The Norwegian University of Technology and Science (NTNU), Regional Centre of Child and Adolescent Mental Health MTFS N-7489, Dept, of Child and Adolescent Psychiatry St, Olav Hospital, 7000 Trondheim, Norway.
Health and Quality of Life Outcomes (Impact Factor: 2.12). 05/2008; 6(1):34. DOI: 10.1186/1477-7525-6-34
Source: PubMed


Comprehensive evidence exists regarding the discrepancy between children's reports and parents' by proxy reports on emotional and behavioural problems. However, little is yet known about factors influencing the extent to which child self- and parent by proxy reports differ in respect of child Quality of Life (QoL). The aim of the study was to investigate the degree of discrepancy between child and parent by proxy reports as measured by two different QoL instruments.

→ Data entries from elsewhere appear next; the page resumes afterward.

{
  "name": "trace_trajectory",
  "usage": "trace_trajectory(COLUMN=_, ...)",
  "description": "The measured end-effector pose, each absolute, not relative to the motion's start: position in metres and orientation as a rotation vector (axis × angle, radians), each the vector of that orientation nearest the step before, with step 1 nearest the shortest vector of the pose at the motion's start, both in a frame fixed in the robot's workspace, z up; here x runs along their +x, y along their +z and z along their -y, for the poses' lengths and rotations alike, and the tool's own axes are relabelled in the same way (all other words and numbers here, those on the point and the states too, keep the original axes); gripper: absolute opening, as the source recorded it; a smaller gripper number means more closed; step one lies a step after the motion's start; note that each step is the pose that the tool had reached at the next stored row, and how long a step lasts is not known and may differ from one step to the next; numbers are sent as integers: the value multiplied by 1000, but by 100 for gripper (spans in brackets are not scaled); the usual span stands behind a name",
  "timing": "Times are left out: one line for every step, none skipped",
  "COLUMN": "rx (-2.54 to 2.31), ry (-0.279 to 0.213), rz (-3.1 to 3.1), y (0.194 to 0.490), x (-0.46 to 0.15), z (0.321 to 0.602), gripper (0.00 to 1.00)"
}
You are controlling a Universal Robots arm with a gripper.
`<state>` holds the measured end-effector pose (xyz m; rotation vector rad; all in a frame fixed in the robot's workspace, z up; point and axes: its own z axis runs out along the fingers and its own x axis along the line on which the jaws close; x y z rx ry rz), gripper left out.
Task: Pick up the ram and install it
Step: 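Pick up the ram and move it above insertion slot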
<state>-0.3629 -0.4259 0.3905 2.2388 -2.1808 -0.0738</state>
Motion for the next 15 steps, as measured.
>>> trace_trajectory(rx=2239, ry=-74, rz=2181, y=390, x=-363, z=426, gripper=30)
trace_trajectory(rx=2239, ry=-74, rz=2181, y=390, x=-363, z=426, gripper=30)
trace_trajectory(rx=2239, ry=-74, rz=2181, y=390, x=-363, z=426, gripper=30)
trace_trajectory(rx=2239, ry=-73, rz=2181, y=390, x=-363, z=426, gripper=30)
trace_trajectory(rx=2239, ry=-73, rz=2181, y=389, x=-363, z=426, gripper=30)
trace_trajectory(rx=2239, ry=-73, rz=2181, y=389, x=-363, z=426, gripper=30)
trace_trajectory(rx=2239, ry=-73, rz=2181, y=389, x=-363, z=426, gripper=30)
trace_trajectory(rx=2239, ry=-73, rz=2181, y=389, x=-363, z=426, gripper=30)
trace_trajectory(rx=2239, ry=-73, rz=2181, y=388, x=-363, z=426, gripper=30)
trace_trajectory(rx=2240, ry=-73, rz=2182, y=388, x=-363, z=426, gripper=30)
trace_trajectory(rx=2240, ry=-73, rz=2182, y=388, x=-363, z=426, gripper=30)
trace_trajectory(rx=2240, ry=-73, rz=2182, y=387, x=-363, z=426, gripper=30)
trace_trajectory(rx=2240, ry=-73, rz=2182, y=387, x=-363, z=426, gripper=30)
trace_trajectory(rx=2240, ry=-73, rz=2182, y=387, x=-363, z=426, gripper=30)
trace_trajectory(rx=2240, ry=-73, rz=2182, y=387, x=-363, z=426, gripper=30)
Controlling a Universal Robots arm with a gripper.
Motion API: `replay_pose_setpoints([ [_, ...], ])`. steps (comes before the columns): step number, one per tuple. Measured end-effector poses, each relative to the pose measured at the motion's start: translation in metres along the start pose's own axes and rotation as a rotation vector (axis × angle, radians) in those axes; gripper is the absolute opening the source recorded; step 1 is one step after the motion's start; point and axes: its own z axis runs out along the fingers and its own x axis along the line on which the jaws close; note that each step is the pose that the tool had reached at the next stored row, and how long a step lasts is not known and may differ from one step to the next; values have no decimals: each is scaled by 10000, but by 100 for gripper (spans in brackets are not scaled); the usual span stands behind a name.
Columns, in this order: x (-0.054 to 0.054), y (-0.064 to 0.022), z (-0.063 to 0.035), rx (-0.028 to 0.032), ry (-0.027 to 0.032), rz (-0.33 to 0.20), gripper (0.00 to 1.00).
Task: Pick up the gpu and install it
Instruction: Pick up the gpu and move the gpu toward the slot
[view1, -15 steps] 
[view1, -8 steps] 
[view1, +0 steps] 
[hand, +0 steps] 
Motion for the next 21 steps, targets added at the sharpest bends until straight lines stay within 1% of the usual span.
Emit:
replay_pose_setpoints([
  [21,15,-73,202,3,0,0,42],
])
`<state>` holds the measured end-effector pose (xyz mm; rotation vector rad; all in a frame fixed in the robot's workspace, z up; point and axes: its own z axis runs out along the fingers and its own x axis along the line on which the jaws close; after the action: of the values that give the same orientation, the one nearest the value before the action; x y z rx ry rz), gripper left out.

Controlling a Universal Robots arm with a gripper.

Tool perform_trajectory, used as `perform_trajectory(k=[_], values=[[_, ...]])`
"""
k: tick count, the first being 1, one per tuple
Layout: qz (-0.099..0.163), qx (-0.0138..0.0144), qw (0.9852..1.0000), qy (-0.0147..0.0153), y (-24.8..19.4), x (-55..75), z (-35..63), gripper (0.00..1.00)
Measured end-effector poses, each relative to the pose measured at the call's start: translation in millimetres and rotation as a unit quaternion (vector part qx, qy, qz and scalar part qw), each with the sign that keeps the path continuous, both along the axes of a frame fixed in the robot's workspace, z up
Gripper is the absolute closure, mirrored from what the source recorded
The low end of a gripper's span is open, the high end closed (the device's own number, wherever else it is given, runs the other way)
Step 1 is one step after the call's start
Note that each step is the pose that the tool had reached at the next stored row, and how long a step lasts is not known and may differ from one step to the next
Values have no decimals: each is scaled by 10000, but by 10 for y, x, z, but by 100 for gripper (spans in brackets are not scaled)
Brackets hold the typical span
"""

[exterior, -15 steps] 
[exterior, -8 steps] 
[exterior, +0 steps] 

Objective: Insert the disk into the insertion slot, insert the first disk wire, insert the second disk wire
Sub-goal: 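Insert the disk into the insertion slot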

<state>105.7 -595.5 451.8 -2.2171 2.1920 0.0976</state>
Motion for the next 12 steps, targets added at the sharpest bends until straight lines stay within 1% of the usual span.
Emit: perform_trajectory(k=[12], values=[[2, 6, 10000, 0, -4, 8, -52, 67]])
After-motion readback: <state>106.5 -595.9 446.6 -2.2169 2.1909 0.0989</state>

A representative Norwegian sample of 1997 school children aged 8-16 years, and their parents were studied using the Inventory of Life Quality (ILC) and the 'Kinder Lebensqualität Fragebogen' (KINDL). Child and parent reports were compared by t-test, and correlations were calculated by Pearson product moment coefficient. Psychometric aspects were examined in regard to both translated QoL instruments (internal consistency by Cronbach's alpha and test-retest reliability by intraclass correlation coefficients).
Parents evaluated the QoL of their children significantly more positively than did the children. Correlations between mother-child and father-child reports were significant (p < 0.01) and similar but low to moderate (r = 0.32; and r = 0.30, respectively, for the KINDL, and r = 0.30 and r = 0.26, respectively, for the ILC). Mother and father reports correlated moderately highly (r = 0.54 and r = 0.61 for the KINDL and ILC, respectively). No significant differences between correlations of mother-daughter/son and father-daughter/son pairs in regard to reported child QoL were observed on either of the two instruments.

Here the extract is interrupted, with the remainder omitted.